WHAT IS BEING ASKED = What is needed is each line of the data below that holds the string "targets".

DATA TO USE START

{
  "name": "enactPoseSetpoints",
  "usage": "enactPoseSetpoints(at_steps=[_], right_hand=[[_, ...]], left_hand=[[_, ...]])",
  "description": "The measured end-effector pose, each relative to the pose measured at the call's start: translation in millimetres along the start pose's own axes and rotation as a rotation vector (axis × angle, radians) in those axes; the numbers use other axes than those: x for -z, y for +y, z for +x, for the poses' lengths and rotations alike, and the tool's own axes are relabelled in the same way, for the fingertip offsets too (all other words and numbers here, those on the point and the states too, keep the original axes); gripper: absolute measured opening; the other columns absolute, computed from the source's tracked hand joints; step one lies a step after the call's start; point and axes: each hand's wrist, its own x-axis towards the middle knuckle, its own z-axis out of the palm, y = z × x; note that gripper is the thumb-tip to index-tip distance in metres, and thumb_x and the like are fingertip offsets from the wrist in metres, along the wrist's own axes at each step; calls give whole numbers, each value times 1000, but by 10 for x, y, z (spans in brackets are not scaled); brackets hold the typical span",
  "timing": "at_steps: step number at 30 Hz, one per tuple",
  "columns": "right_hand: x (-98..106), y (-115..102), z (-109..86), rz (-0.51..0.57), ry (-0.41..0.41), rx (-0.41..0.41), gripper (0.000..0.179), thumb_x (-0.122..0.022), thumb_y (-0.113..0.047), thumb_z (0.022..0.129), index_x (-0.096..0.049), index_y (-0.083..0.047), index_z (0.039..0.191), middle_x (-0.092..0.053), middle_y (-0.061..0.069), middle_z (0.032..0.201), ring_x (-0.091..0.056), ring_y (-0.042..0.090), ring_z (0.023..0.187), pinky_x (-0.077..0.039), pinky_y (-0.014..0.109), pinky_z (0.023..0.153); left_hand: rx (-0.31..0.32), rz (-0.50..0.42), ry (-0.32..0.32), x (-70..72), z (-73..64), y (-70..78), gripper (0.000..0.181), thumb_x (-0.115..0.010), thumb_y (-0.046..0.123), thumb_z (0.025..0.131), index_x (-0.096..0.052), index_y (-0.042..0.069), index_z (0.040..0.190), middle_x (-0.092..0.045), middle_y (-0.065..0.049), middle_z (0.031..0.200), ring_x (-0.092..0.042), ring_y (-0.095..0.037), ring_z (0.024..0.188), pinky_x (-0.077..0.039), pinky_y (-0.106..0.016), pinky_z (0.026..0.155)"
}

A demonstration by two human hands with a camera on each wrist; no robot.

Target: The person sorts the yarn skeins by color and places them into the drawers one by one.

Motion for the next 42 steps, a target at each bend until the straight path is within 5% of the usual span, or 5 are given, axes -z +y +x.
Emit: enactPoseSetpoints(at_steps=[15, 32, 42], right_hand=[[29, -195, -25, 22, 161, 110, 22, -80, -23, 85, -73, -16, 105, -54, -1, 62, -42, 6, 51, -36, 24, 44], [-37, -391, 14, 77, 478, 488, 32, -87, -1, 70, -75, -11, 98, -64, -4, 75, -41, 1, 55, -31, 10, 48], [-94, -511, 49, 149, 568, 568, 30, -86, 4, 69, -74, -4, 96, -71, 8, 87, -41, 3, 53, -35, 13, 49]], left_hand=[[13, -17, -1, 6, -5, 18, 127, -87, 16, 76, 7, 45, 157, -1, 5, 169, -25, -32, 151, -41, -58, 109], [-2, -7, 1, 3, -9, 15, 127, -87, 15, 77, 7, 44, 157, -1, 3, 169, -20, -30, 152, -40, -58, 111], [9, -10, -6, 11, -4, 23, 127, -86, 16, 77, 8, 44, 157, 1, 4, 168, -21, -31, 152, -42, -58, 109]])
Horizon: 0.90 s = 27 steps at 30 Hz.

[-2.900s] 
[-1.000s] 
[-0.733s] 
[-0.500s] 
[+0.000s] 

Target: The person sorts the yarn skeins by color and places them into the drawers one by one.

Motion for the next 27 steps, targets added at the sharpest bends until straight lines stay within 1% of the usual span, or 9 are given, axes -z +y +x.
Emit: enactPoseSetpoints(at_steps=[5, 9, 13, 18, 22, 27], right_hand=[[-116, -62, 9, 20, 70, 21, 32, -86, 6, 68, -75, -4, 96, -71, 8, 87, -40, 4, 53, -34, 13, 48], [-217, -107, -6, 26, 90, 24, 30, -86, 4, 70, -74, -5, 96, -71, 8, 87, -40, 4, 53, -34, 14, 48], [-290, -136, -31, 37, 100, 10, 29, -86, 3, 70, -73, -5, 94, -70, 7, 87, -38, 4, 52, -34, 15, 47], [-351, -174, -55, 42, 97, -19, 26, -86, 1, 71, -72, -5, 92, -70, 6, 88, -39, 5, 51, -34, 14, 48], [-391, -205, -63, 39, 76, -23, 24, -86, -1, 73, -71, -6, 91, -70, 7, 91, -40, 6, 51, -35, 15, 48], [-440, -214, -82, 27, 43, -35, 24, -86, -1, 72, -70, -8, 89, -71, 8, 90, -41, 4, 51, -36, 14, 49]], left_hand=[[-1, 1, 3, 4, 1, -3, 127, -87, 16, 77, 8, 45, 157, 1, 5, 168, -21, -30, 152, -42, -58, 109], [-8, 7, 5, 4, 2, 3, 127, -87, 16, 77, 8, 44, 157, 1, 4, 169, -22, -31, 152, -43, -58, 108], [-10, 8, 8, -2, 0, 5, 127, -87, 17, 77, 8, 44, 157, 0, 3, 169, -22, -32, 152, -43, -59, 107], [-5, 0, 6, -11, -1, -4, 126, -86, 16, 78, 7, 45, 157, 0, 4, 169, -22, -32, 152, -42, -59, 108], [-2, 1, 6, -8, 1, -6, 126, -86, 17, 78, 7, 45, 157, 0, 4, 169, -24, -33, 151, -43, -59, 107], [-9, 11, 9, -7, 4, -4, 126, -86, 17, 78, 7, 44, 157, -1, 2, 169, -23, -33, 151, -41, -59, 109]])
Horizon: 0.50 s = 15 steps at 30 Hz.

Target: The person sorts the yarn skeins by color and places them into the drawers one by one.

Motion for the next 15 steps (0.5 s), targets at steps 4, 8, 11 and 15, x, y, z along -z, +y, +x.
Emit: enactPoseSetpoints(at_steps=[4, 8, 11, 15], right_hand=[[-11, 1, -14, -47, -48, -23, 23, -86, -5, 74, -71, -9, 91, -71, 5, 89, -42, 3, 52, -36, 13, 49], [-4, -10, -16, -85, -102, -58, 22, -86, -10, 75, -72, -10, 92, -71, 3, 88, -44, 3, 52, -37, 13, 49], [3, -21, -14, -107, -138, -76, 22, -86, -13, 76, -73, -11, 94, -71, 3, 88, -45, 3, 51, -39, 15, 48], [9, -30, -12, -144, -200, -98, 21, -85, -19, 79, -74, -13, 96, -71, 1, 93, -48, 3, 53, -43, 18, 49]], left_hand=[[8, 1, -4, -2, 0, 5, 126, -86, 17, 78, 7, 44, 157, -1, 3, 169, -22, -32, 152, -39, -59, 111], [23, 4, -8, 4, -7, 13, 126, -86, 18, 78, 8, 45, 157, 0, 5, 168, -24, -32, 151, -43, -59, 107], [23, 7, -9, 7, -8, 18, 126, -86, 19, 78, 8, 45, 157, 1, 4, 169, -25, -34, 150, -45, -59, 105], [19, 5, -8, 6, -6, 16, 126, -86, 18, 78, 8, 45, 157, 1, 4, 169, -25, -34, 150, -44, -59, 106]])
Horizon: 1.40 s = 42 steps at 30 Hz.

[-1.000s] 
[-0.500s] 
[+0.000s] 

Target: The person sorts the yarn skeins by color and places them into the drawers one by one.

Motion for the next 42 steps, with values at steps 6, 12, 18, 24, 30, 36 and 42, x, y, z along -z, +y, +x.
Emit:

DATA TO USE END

WRITTEN RESPONSE =
Motion for the next 27 steps, targets added at the sharpest bends until straight lines stay within 1% of the usual span, or 9 are given, axes -z +y +x.
Motion for the next 15 steps (0.5 s), targets at steps 4, 8, 11 and 15, x, y, z along -z, +y, +x.

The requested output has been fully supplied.